= DJ Umami =

Filipina-American DJ

Ieanna Cruz, known professionally as DJ Umami, is a Filipina American deejay who has held residencies playing for the Golden State Warriors and the San Francisco Giants. She is known for her sets that focus on regional hits and artists, such as "Blow the Whistle" by Too $hort. DJ Umami is a founding member of The Peaches Crew, an all female-identified group of dee jays from the San Francisco Bay Area. As dee jaying is dominated by men, DJ Umami is noted not only as an accomplished woman in the field but also a cultural influencer in the Bay Area.

== Early life ==
DJ Umami was born and raised in East San Jose, California.

== Career ==
A lifelong music fan, DJ Umami was mentored by Paolo "Cutso" Bello, a fellow dee jay from San Jose. In 2009, Germel Boado (“G-Wrex”) invited DJ Umami to spin at a party; she declined at first until she finally accepted on May 15 that same year. Initially, DJ Umami performed using her first name. However, shortly after her first professional gig, she chose the name "Umami," after a friend suggested that she might like umami, the Japanese spice.

An early break came when DJ Umami spun at the Nike Women's half marathon in San Francisco before 20,000+ people. She also performed at Skylark in San Francisco.

In 2012, DJ Umami started working part-time as a rotating DJ for the Golden State Warriors. Four years later, she left her full-time job in tech sales in order to pursue music full-time. After he left his role with the Warriors, Marco Nicola invited DJ Umami to work weekends for the San Francisco Giants when he took a new role there in 2019. The team was looking for a high energy DJ post-COVID-19. DJ Umami became a resident DJ for the Giants, where she performs sets in right center field at Oracle Park during home games. She is known for playing Bay Area favorites, such as Blow The Whistle by Too $hort, and not traditional ballpark songs, like "Take Me Out to the Ballgame," in order to generate energy in the park.

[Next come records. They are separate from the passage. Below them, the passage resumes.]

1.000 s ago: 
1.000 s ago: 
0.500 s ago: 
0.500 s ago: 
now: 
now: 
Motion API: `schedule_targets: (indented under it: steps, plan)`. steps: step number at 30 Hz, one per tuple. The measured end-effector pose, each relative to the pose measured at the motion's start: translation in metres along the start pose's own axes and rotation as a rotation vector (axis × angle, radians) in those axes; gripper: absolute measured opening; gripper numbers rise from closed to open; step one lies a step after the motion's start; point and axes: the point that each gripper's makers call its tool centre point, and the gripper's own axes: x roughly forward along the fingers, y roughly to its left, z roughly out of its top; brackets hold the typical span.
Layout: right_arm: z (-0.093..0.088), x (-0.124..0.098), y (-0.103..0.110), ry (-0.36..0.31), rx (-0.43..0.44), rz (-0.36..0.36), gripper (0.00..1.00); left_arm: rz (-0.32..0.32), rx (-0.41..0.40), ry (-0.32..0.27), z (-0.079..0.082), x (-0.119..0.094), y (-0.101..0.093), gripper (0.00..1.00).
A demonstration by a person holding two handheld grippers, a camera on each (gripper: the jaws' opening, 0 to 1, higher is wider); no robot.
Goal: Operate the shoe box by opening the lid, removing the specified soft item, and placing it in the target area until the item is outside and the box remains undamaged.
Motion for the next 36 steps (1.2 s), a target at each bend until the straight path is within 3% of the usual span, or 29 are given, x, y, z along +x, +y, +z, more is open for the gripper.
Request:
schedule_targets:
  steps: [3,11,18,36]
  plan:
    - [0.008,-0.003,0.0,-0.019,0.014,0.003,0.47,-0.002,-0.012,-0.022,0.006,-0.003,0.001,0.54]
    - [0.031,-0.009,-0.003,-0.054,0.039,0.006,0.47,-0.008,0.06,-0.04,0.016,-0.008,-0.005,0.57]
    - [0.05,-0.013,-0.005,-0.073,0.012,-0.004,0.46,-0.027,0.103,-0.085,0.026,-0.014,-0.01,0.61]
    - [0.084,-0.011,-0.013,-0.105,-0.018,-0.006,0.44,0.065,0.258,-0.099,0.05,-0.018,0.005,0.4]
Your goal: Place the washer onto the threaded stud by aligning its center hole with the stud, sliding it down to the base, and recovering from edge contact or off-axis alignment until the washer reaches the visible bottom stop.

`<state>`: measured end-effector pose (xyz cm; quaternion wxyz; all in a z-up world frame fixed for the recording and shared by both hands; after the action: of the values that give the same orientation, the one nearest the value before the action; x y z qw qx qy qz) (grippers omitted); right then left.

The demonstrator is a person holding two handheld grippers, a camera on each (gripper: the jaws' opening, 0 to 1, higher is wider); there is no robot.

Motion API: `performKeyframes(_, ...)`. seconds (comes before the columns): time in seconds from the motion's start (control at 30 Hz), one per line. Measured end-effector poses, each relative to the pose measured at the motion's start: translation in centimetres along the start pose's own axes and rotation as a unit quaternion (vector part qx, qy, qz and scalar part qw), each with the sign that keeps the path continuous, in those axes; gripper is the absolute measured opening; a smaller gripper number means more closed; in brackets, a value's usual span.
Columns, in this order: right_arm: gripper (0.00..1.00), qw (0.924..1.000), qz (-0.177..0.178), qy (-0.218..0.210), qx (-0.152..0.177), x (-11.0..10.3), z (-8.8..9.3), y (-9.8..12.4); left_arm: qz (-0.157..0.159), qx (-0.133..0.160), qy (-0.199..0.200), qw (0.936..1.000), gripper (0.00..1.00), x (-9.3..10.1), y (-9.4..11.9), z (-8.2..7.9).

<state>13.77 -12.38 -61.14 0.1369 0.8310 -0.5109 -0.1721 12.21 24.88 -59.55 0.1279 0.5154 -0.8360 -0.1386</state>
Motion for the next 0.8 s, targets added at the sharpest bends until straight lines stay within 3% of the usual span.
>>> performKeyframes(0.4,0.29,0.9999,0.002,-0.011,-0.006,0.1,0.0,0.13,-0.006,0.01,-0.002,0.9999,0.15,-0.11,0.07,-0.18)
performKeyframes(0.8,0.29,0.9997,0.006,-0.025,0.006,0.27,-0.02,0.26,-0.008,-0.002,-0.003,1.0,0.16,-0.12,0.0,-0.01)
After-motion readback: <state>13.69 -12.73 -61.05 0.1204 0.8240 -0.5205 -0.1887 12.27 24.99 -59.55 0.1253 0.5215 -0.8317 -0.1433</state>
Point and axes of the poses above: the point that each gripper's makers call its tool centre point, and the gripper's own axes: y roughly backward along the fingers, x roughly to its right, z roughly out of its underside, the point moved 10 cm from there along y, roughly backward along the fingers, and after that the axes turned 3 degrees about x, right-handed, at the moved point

In addition to her work for the San Francisco Giants, DJ Umami has opened for musicians Questlove and Anderson.Paak.

=== The Peaches Crew ===
DJ Umami is a founding member of The Peaches Crew, a multi-ethnic and multi-racial all-women's DJ group based in the San Francisco Bay Area. The group was formally established in 2009.

== Personal life ==
DJ Umami's parents immigrated to the United States from the Philippines, and her parents have helped her raise her two sons in Oakland.